Edits, 1:01 p.m. Fixed one incorrect link and replaced another with a more useful address.

The market for Mac malware

Are malware makers finally ready to pay Apple the ultimate compliment by writing viruses and trojans that target Mac OS X?

Sure–they already have. For the past few years, Mac trojans have been surfacing that will screw with your machine in various ways. But they all require assistance from the unwise or the unwary: You not only have to download and install one of these malicious programs, you also have to authorize its operation by typing your Mac’s admin password. And these phony applications are so rare and so obvious that Mac users can comfortably get by without running anti-virus software.

That’s not the case in Windows (nor was it always the case with “classic” Mac system software). On Thursday, ZDNet’s Windows columnist Ed Bott suggested that Mac users were due to experience that sort of anxiety, citing the Mac’s increased market share, the history of remote exploits for Mac OS X and the arrival of the first Mac-specific write-your-own-virus toolkit:

My prediction is that the bad guys are still “testing market conditions,” and waiting for the right time for their grand opening. I think we’ll see a few more of these tentative probes—beta tests, if you will—before anyone unleashes a truly widespread attack.

The next day, Bott wrote about a new trojan, hidden behind a “poisoned” image page found in a Google search, that featured both Windows and Mac versions.

The problem with predicting an imminent wave of Mac viruses is that so many people have been wrong before–as Mac blogger John Gruber noted in a post Thursday, titled “Wolf!”, that quoted more than a dozen forecasts of Mac malware doom, going back to 2004. But this time could be different. Veteran Mac journalist Glenn Fleishman surprised a few people, possibly including himself, by repeatedly defending Bott’s analysis in conversations on Twitter.

(This is why you should follow more than one person covering a subject you care about; you’ll see this shop talk among competing reporters and analysts that you’d otherwise miss if you only followed one of those people.)

As a Mac owner and the primary source of tech support for two others (my mom and my mother-in-law), I’m not too worried about Mac trojans. I think Bott slightly oversells that risk, for two reasons.

One, every Mac trojan that I’ve seen so far requires you to type an admin password. Any Mac user with a few weeks of experience should recognize as an unusual sign, reserved only for things like system-software updates and installing printer drivers–other apps only require you to drag their icons to the Applications folder. This sets the Mac apart from Windows, in which almost every single program requires running an installer and authorizing that action by clicking through a User Account Control dialog. That said, recent Windows switchers could easily see a password request from a new OS X app as something normal.

Two, Apple’s Mac App Store provides a safe alternative (though I’m happy it’s not the only way to add third-party software to a Mac.) Somebody worried about getting hit with viruses from strange downloads can stick to that and should be safe.

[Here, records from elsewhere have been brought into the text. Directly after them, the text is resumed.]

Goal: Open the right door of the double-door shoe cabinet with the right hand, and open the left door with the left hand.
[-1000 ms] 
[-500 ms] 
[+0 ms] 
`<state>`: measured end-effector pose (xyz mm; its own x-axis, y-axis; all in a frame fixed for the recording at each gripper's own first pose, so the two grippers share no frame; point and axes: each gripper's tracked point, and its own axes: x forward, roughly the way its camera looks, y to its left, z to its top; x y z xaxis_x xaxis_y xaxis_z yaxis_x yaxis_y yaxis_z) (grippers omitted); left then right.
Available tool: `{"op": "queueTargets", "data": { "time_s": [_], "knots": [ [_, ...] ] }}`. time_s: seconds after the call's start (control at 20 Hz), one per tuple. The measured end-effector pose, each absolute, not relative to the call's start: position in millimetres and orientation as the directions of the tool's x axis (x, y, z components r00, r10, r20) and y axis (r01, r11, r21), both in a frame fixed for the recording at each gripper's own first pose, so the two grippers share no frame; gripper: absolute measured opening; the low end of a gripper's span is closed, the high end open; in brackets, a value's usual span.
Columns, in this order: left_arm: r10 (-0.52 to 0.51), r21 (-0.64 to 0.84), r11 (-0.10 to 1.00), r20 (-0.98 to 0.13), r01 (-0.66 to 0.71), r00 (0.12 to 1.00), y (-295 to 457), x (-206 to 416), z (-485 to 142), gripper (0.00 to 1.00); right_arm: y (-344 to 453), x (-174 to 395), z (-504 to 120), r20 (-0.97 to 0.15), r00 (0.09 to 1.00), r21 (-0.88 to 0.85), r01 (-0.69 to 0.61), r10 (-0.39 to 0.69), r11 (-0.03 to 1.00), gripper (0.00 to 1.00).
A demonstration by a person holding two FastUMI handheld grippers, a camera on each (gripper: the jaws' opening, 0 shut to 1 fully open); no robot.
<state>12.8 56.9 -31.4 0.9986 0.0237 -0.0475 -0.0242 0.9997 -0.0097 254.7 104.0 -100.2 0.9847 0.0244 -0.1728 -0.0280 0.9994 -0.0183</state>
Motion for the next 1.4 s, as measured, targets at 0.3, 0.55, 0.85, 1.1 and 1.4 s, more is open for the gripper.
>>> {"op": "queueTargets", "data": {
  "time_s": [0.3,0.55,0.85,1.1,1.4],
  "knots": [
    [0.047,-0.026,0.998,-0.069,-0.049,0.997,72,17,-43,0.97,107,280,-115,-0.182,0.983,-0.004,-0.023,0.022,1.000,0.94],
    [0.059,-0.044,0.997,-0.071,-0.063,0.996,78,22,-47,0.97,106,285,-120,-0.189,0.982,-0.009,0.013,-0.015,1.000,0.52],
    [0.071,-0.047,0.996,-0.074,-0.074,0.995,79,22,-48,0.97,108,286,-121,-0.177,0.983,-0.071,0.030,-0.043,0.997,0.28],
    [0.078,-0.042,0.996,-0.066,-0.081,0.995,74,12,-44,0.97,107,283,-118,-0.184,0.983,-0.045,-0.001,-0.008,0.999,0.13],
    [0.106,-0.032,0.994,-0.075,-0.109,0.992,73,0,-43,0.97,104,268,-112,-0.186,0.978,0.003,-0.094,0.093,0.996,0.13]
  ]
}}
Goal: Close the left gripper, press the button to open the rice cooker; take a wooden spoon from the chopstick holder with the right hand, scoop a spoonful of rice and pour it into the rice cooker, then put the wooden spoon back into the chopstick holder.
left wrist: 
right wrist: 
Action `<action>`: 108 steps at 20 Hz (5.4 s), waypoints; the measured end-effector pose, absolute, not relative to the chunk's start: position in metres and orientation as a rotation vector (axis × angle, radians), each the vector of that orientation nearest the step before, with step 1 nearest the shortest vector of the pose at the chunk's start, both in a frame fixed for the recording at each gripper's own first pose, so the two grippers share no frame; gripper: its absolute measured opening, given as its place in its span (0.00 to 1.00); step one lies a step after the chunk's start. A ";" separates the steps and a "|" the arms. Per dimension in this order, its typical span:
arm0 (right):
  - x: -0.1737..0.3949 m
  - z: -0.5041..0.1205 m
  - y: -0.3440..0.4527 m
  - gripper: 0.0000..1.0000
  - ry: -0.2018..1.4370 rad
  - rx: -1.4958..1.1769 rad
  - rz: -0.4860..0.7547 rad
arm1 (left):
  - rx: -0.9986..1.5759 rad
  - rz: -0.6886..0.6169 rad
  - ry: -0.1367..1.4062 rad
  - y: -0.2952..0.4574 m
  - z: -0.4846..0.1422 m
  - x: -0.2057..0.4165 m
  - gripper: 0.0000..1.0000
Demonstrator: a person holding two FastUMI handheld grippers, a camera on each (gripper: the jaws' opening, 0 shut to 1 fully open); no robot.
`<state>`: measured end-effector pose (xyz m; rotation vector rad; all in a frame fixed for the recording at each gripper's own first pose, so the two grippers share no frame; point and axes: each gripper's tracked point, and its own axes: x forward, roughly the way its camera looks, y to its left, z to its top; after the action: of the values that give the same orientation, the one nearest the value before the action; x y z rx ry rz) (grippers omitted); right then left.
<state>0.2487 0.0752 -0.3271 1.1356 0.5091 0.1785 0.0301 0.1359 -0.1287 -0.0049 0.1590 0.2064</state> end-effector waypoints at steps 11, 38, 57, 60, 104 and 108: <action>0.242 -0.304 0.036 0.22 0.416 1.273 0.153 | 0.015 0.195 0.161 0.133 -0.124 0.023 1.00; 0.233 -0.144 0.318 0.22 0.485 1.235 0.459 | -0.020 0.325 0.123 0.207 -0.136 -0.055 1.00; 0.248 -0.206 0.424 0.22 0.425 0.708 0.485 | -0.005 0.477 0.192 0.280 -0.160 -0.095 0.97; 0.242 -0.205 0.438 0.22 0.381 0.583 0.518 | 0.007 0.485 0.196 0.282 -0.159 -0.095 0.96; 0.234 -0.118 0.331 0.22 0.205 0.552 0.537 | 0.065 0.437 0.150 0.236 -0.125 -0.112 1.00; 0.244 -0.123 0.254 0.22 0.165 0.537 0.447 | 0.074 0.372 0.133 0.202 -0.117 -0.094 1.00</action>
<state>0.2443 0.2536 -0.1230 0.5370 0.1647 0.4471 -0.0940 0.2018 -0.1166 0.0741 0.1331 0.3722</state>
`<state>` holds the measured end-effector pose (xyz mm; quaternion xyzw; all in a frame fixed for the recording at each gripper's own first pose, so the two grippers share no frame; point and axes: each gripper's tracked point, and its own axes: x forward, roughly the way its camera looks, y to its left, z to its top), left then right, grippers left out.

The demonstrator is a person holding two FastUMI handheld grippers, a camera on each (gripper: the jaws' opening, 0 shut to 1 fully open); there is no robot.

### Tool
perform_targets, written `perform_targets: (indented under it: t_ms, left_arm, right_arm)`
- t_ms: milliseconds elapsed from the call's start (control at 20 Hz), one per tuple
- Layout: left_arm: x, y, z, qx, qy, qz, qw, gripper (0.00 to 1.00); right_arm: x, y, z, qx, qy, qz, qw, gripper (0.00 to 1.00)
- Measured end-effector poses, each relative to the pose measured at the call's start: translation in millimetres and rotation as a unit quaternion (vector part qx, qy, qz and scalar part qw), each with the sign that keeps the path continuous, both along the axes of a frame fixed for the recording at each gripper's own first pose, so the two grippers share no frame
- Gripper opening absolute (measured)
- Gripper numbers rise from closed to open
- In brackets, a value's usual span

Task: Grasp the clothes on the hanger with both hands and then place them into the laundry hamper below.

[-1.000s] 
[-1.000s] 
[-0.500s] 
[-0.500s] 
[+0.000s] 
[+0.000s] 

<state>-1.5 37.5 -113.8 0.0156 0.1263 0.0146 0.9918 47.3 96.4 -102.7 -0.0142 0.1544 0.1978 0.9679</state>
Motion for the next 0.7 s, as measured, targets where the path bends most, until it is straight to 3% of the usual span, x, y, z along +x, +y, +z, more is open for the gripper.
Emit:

I wish Windows had an equally simple, obvious alternative–a few of my readers at the Post seemed unable to avoid downloading the trojan of the week and desperately needed such an option.

And yet: Over Easter, I expanded my usual troubleshooting of my mom’s iMac by installing the free, open-source ClamXav anti-virus program on that machine.

I’m much more concerned about zero-day exploits of vulnerabilities in OS X’s Internet-facing software. As contests such as the annual Pwn2Own competition have shown, it’s not all that hard to take control of a Mac remotely by luring a victim to a malicious site. The Mac’s growing market share–which Apple put as more than 20 percent of the consumer market in the U.S. back in October–gives malware authors an increasing economic incentive to target those flaws. And Apple’s sometimes-sluggish pace at shipping security fixes makes their job easier.

That’s my worry. I hope I’m wrong about it.